Maintained with ❤️ by Astronomer.
</h3>
Let's say you want to be able to run an Airflow task against Snowflake's Snowpark -- which requires Python 3.8.
With the addition of the ExternalPythonOperator in Airflow 2.4 this is possible, but managing the build process to get clean, quick Docker builds can take a lot of plumbing.
This repo provides a nice packaged solution to it, that plays nicely with Docker image caching.
## Synopsis
### Create a requirements.txt file
For example, `snowpark-requirements.txt`
```
snowflake-snowpark-python[pandas]
# To get credentials out of a connection we need these in the venv too sadly
apache-airflow
psycopg2-binary
apache-airflow-providers-snowflake
```
### Use our custom Docker build frontend
```Dockerfile
# syntax=quay.io/astronomer/airflow-extensions:v1
FROM quay.io/astronomer/astro-runtime:7.2.0-base
PYENV 3.8 snowpark snowpark-requirements.txt
```
Note: That first `# syntax=` comment is important, don't leave it out!
Read more about the [new `PYENV` instruction](#pyenv-docker-instruction)
### Use it in a DAG
```python
from __future__ import annotations
import sys
from airflow import DAG
from airflow.decorators import task
from airflow.utils.timezone import datetime
with DAG(
dag_id="astro_snowpark",
schedule=None,
start_date=datetime(2022, 1, 1),
catchup=False,
tags=["example"],
) as dag:
@task
def print_python():
print(f"My python version is {sys.version}")
@task.venv("snowpark")
def snowpark_task():
from airflow.providers.snowflake.hooks.snowflake import SnowflakeHook
from snowflake.snowpark import Session
print(f"My python version is {sys.version}")
hook = SnowflakeHook("snowflake_default")
conn_params = hook._get_conn_params()
session = Session.builder.configs(conn_params).create()
tables = session.sql("show tables").collect()
print(tables)
df_table = session.table("sample_product_data")
print(df_table.show())
return df_table.to_pandas()
@task
def analyze(df):
print(f"My python version is {sys.version}")
print(df.head(2))
print_python() >> analyze(snowpark_task())
```
## Requirements
This needs Apache Airflow 2.4+ for the [ExternalPythonOperator] to work.
## Requirements for building Docker images
This needs the [buildkit](https://docs.docker.com/build/buildkit/) backend for Docker.

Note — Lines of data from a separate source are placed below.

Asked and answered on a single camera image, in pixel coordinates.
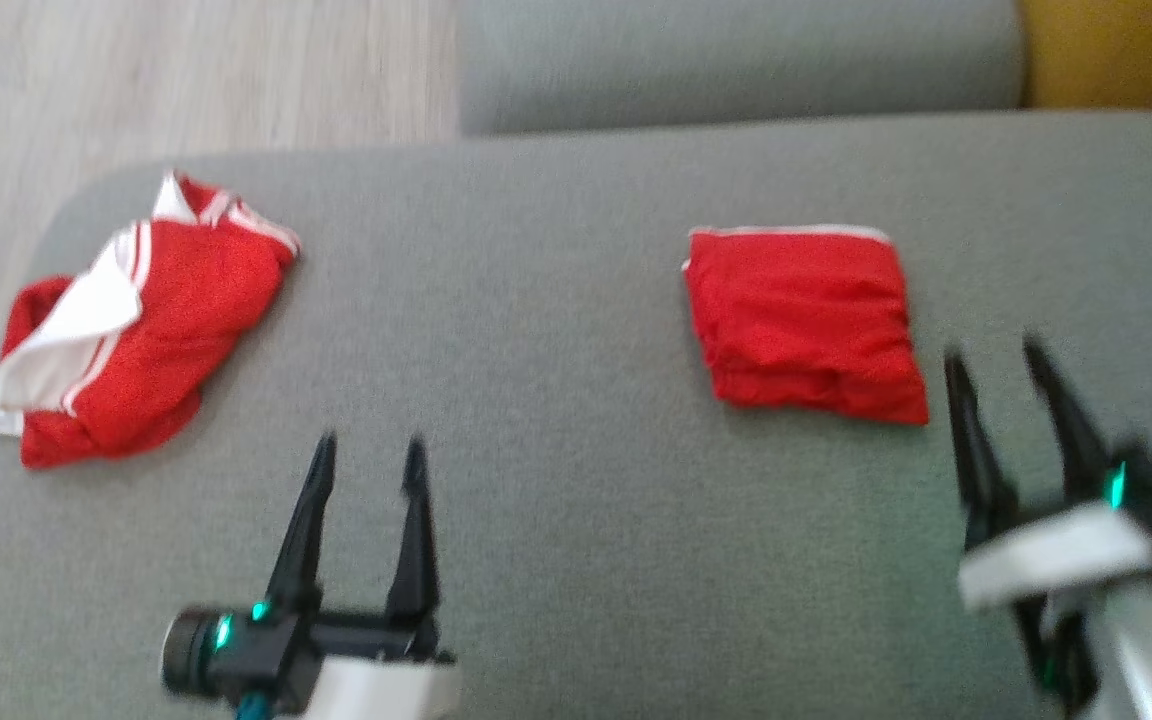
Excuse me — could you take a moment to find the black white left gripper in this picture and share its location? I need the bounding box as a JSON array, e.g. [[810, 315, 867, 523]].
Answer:
[[236, 432, 462, 720]]

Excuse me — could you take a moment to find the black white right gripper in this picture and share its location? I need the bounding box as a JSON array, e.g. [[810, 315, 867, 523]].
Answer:
[[944, 339, 1152, 717]]

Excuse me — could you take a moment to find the red white basketball jersey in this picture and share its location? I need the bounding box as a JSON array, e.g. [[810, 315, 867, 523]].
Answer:
[[0, 169, 303, 471]]

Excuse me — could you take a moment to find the red garment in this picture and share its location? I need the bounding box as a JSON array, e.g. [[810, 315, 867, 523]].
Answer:
[[680, 224, 931, 428]]

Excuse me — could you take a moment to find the yellow sofa cushion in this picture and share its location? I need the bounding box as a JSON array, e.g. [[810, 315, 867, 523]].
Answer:
[[1020, 0, 1152, 112]]

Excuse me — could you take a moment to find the light grey sofa back cushion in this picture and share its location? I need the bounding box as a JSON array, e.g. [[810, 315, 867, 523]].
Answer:
[[458, 0, 1027, 137]]

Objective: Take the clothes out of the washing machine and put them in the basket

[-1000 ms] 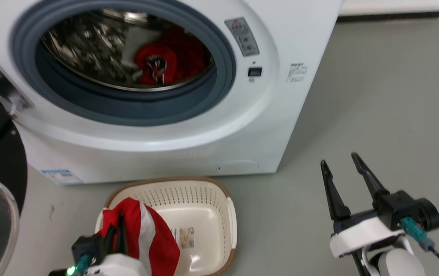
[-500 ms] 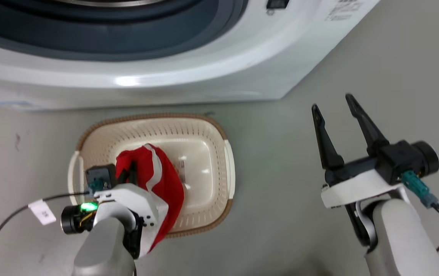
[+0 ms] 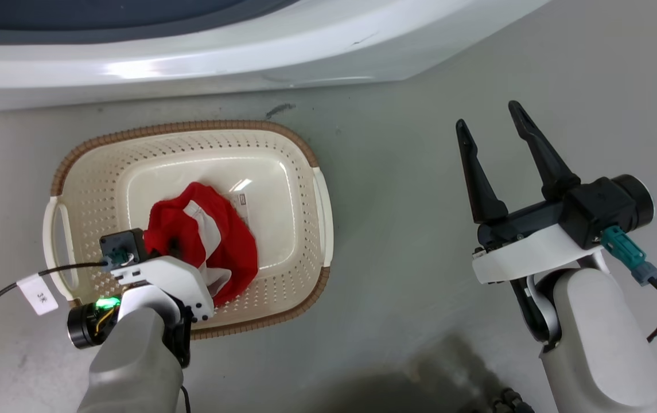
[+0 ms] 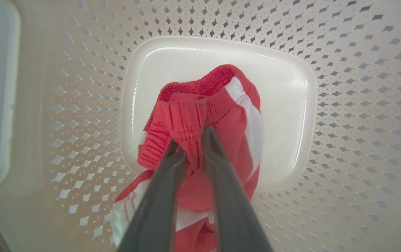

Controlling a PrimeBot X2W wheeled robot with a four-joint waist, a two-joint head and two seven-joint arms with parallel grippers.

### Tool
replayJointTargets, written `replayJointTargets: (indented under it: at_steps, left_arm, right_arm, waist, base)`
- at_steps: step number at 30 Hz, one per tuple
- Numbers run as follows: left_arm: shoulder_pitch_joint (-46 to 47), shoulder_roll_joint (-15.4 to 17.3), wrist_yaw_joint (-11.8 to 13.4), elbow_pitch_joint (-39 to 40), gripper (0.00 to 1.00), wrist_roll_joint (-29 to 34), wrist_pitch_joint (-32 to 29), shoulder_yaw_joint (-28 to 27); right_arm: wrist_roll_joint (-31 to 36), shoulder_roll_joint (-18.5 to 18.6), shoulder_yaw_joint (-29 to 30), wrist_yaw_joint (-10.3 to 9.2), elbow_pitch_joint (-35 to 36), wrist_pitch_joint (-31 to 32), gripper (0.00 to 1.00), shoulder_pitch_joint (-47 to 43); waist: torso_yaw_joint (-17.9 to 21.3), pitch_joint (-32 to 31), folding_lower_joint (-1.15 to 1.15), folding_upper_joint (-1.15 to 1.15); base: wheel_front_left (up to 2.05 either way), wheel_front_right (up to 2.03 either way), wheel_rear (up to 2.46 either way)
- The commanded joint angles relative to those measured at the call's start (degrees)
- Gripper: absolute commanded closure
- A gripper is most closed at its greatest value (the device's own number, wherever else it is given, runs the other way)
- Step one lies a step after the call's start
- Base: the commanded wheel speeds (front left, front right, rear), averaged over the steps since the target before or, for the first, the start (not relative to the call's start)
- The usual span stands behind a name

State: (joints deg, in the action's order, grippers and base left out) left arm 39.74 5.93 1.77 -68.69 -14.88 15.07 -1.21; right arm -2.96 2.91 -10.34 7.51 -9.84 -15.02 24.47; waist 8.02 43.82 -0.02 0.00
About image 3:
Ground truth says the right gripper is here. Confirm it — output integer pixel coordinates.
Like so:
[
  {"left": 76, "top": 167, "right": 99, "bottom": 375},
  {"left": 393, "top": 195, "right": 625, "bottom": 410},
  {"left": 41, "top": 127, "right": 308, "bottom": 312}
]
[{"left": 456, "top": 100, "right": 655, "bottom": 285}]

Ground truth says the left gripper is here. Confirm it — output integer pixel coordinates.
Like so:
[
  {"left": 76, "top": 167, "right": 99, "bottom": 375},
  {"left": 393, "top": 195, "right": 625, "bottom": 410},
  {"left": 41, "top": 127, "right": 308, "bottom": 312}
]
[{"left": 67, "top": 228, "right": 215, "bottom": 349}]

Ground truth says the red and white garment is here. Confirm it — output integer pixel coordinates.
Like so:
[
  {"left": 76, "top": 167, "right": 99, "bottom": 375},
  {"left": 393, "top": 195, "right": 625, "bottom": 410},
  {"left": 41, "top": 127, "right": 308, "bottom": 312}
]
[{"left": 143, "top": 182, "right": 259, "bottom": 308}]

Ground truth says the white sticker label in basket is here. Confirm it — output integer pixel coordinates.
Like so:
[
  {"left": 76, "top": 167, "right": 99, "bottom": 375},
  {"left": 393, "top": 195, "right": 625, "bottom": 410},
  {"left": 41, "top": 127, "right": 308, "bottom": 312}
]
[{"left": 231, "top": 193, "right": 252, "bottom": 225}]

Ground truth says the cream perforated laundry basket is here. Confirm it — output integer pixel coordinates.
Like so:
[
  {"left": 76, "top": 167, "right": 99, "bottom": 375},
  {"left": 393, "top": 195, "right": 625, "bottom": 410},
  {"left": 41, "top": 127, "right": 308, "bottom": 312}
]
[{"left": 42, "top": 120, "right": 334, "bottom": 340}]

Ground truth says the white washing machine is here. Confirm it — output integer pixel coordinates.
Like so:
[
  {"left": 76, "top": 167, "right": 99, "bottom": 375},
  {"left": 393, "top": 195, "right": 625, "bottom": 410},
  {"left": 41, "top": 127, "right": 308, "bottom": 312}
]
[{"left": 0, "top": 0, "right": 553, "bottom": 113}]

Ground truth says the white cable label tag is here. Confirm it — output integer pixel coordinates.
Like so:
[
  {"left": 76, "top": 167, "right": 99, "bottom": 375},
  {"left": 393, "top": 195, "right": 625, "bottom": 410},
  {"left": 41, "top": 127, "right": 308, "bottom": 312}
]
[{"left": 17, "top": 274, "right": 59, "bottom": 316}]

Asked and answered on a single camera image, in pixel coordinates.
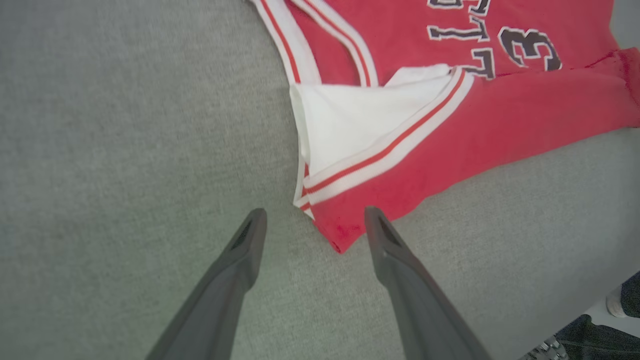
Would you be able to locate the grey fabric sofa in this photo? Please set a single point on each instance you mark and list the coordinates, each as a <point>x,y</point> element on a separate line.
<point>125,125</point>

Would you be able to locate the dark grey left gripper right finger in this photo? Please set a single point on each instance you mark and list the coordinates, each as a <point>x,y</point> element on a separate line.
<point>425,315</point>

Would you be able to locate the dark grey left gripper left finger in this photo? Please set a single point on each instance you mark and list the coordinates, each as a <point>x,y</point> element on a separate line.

It is enabled by default for Docker Desktop users; Linux users will need to enable it:
To set the BuildKit environment variable when running the docker build command, run:
```bash
DOCKER_BUILDKIT=1 docker build .
```
To enable docker BuildKit by default, set daemon configuration in /etc/docker/daemon.json feature to true and restart the daemon. If the daemon.json file doesn’t exist, create new file called daemon.json and then add the following to the file.
```json
{
"features": {
"buildkit" : true
}
}
```
And restart the Docker daemon.
The syntax extension also currently expects to find a `packages.txt` and `requirements.txt` in the Docker context directory (these can be empty by default).
## Reference
### `PYENV` Docker instruction
The `PYENV` command adds a Python Virtual Environment, running on the specified Python version to the docker image, and optionally install packages from a requirements.txt
It has the following syntax:
```Dockerfile
PYENV <python-version> <venv-name> [<reqs-file>]
```
The requirements file is optional, so one can install a bare Python environment with something like:
```Dockerfile
PYENV 3.10 venv1
```
### `@task.venv` decorator
TODO! Write the decorator, then fill out docs!
## In This Repo
### [`buildkit/`](buildkit/)
This contains the cusotm Docker BuildKit frontend (see this [blog]( https://www.docker.com/blog/compiling-containers-dockerfiles-llvm-and-buildkit/) for details) adds a new custom command `PYENV` that can be used inside Dockerfiles to install new Python versions and virtual environments with custom dependencies.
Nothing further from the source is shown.